What is required => Your answer must be an exact copy of every record below.

[Data items]

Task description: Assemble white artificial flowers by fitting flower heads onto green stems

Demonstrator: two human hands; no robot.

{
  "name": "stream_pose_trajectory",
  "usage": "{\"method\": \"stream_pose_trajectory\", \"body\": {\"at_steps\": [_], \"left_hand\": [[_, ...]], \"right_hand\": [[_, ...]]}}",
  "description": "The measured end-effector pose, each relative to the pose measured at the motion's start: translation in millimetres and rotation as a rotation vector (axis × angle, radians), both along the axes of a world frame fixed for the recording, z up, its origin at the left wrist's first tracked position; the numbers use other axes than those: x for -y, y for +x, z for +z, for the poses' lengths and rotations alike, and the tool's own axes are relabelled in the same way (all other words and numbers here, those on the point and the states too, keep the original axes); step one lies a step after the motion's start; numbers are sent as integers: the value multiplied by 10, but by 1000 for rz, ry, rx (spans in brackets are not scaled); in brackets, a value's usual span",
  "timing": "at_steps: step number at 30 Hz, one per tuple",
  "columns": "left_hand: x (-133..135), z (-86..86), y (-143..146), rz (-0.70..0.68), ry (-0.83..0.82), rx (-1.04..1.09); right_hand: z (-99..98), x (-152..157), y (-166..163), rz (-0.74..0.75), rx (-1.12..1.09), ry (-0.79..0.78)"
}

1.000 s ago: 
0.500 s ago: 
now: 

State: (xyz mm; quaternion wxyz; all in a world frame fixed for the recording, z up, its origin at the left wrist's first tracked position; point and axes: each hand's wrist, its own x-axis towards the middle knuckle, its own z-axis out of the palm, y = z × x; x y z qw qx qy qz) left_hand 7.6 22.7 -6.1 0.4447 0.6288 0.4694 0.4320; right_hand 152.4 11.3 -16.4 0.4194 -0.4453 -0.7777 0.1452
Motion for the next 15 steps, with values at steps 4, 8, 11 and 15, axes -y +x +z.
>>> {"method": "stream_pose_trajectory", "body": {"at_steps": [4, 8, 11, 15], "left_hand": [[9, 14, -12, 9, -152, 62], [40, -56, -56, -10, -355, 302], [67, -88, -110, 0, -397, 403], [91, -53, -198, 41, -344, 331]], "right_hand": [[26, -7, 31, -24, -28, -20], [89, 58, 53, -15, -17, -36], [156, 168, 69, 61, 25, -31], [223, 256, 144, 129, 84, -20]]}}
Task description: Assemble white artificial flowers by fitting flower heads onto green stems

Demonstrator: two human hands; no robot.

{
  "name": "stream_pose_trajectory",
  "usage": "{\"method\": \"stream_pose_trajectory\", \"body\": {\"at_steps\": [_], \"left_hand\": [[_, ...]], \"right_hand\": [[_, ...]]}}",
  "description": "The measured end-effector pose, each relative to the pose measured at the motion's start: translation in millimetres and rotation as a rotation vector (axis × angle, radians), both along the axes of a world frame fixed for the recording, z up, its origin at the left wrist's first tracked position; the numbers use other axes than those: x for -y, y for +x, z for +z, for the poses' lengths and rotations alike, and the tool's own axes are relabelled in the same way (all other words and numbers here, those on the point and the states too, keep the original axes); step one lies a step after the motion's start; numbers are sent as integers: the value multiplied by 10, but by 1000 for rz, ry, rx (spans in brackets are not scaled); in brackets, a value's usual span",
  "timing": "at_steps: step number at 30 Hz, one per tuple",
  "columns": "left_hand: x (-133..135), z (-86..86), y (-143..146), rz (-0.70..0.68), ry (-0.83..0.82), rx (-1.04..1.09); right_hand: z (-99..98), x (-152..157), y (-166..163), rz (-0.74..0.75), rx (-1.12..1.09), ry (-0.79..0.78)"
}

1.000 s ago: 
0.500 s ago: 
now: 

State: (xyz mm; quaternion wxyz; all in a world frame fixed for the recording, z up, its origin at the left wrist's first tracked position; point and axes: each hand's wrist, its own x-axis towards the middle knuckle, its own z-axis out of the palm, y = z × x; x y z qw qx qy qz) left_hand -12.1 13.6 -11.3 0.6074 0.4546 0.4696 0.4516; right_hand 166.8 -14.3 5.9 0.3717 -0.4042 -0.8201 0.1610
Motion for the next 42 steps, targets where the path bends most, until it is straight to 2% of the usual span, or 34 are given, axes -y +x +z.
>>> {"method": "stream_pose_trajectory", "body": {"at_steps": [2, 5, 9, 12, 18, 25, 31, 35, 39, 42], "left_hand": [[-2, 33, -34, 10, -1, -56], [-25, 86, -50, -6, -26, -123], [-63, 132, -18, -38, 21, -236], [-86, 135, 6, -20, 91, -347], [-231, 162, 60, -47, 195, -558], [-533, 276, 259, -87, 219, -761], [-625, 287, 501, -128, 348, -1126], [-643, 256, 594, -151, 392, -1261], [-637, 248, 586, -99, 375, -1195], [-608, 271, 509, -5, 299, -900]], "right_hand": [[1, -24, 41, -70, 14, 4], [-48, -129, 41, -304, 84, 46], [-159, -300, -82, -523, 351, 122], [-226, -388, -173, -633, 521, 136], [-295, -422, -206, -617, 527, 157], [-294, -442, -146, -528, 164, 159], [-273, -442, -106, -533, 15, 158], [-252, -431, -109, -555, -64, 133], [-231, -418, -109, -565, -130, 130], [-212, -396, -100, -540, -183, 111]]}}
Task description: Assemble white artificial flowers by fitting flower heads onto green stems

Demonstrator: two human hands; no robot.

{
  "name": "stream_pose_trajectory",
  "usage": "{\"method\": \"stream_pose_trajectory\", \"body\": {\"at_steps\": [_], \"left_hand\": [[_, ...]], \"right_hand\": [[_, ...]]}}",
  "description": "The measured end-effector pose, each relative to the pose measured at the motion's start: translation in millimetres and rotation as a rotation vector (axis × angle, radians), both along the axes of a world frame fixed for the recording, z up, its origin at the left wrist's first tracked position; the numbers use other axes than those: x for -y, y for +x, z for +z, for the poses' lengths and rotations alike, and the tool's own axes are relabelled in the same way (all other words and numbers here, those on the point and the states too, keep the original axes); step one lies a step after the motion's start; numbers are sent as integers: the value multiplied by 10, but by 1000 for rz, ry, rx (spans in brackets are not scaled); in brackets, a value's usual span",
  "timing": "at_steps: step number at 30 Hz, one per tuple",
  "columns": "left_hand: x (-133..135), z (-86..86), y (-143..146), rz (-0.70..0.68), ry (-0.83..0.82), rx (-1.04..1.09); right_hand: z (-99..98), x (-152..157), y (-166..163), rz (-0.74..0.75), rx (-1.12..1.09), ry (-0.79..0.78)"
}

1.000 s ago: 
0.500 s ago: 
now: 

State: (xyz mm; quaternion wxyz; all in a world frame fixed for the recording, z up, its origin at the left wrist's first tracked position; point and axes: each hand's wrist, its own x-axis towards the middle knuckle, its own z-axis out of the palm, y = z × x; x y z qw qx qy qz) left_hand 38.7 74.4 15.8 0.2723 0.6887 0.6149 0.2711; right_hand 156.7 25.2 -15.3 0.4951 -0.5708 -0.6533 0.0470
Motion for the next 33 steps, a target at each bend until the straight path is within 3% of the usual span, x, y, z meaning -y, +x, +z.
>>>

Finished task =>
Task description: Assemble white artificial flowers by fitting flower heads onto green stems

Demonstrator: two human hands; no robot.

{
  "name": "stream_pose_trajectory",
  "usage": "{\"method\": \"stream_pose_trajectory\", \"body\": {\"at_steps\": [_], \"left_hand\": [[_, ...]], \"right_hand\": [[_, ...]]}}",
  "description": "The measured end-effector pose, each relative to the pose measured at the motion's start: translation in millimetres and rotation as a rotation vector (axis × angle, radians), both along the axes of a world frame fixed for the recording, z up, its origin at the left wrist's first tracked position; the numbers use other axes than those: x for -y, y for +x, z for +z, for the poses' lengths and rotations alike, and the tool's own axes are relabelled in the same way (all other words and numbers here, those on the point and the states too, keep the original axes); step one lies a step after the motion's start; numbers are sent as integers: the value multiplied by 10, but by 1000 for rz, ry, rx (spans in brackets are not scaled); in brackets, a value's usual span",
  "timing": "at_steps: step number at 30 Hz, one per tuple",
  "columns": "left_hand: x (-133..135), z (-86..86), y (-143..146), rz (-0.70..0.68), ry (-0.83..0.82), rx (-1.04..1.09); right_hand: z (-99..98), x (-152..157), y (-166..163), rz (-0.74..0.75), rx (-1.12..1.09), ry (-0.79..0.78)"
}

1.000 s ago: 
0.500 s ago: 
now: 

State: (xyz mm; quaternion wxyz; all in a world frame fixed for the recording, z up, its origin at the left wrist's first tracked position; point and axes: each hand's wrist, its own x-axis towards the middle knuckle, its own z-axis out of the palm, y = z × x; x y z qw qx qy qz) left_hand 7.6 22.7 -6.1 0.4447 0.6288 0.4694 0.4320; right_hand 152.4 11.3 -16.4 0.4194 -0.4453 -0.7777 0.1452
Motion for the next 15 steps, with values at steps 4, 8, 11 and 15, axes -y +x +z.
>>> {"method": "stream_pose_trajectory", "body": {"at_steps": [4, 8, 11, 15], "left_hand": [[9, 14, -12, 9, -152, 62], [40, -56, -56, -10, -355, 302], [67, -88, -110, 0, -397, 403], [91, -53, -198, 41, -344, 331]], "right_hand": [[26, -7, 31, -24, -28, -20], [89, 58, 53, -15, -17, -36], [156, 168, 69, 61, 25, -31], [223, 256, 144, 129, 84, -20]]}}
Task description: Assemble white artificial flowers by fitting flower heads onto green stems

Demonstrator: two human hands; no robot.

{
  "name": "stream_pose_trajectory",
  "usage": "{\"method\": \"stream_pose_trajectory\", \"body\": {\"at_steps\": [_], \"left_hand\": [[_, ...]], \"right_hand\": [[_, ...]]}}",
  "description": "The measured end-effector pose, each relative to the pose measured at the motion's start: translation in millimetres and rotation as a rotation vector (axis × angle, radians), both along the axes of a world frame fixed for the recording, z up, its origin at the left wrist's first tracked position; the numbers use other axes than those: x for -y, y for +x, z for +z, for the poses' lengths and rotations alike, and the tool's own axes are relabelled in the same way (all other words and numbers here, those on the point and the states too, keep the original axes); step one lies a step after the motion's start; numbers are sent as integers: the value multiplied by 10, but by 1000 for rz, ry, rx (spans in brackets are not scaled); in brackets, a value's usual span",
  "timing": "at_steps: step number at 30 Hz, one per tuple",
  "columns": "left_hand: x (-133..135), z (-86..86), y (-143..146), rz (-0.70..0.68), ry (-0.83..0.82), rx (-1.04..1.09); right_hand: z (-99..98), x (-152..157), y (-166..163), rz (-0.74..0.75), rx (-1.12..1.09), ry (-0.79..0.78)"
}

1.000 s ago: 
0.500 s ago: 
now: 

State: (xyz mm; quaternion wxyz; all in a world frame fixed for the recording, z up, its origin at the left wrist's first tracked position; point and axes: each hand's wrist, its own x-axis towards the middle knuckle, its own z-axis out of the palm, y = z × x; x y z qw qx qy qz) left_hand -12.1 13.6 -11.3 0.6074 0.4546 0.4696 0.4516; right_hand 166.8 -14.3 5.9 0.3717 -0.4042 -0.8201 0.1610
Motion for the next 42 steps, targets where the path bends most, until it is straight to 2% of the usual span, or 34 are given, axes -y +x +z.
>>> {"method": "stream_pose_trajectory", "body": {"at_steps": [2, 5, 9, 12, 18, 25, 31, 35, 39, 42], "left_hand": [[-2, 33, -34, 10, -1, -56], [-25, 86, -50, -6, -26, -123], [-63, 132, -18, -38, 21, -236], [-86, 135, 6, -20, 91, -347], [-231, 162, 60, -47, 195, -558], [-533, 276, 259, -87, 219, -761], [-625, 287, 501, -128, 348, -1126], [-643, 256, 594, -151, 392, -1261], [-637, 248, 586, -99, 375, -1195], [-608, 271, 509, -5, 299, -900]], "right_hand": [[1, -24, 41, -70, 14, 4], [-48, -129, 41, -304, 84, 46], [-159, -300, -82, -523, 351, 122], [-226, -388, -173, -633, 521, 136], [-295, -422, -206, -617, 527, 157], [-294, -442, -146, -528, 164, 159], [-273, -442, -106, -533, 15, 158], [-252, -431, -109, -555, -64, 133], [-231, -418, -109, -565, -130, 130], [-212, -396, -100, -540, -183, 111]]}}
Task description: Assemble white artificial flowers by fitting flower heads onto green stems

Demonstrator: two human hands; no robot.

{
  "name": "stream_pose_trajectory",
  "usage": "{\"method\": \"stream_pose_trajectory\", \"body\": {\"at_steps\": [_], \"left_hand\": [[_, ...]], \"right_hand\": [[_, ...]]}}",
  "description": "The measured end-effector pose, each relative to the pose measured at the motion's start: translation in millimetres and rotation as a rotation vector (axis × angle, radians), both along the axes of a world frame fixed for the recording, z up, its origin at the left wrist's first tracked position; the numbers use other axes than those: x for -y, y for +x, z for +z, for the poses' lengths and rotations alike, and the tool's own axes are relabelled in the same way (all other words and numbers here, those on the point and the states too, keep the original axes); step one lies a step after the motion's start; numbers are sent as integers: the value multiplied by 10, but by 1000 for rz, ry, rx (spans in brackets are not scaled); in brackets, a value's usual span",
  "timing": "at_steps: step number at 30 Hz, one per tuple",
  "columns": "left_hand: x (-133..135), z (-86..86), y (-143..146), rz (-0.70..0.68), ry (-0.83..0.82), rx (-1.04..1.09); right_hand: z (-99..98), x (-152..157), y (-166..163), rz (-0.74..0.75), rx (-1.12..1.09), ry (-0.79..0.78)"
}

1.000 s ago: 
0.500 s ago: 
now: 

State: (xyz mm; quaternion wxyz; all in a world frame fixed for the recording, z up, its origin at the left wrist's first tracked position; point and axes: each hand's wrist, its own x-axis towards the middle knuckle, its own z-axis out of the palm, y = z × x; x y z qw qx qy qz) left_hand 38.7 74.4 15.8 0.2723 0.6887 0.6149 0.2711; right_hand 156.7 25.2 -15.3 0.4951 -0.5708 -0.6533 0.0470
Motion for the next 33 steps, a target at each bend until the straight path is within 3% of the usual span, x, y, z meaning -y, +x, +z.
>>>

The given output is the complete response.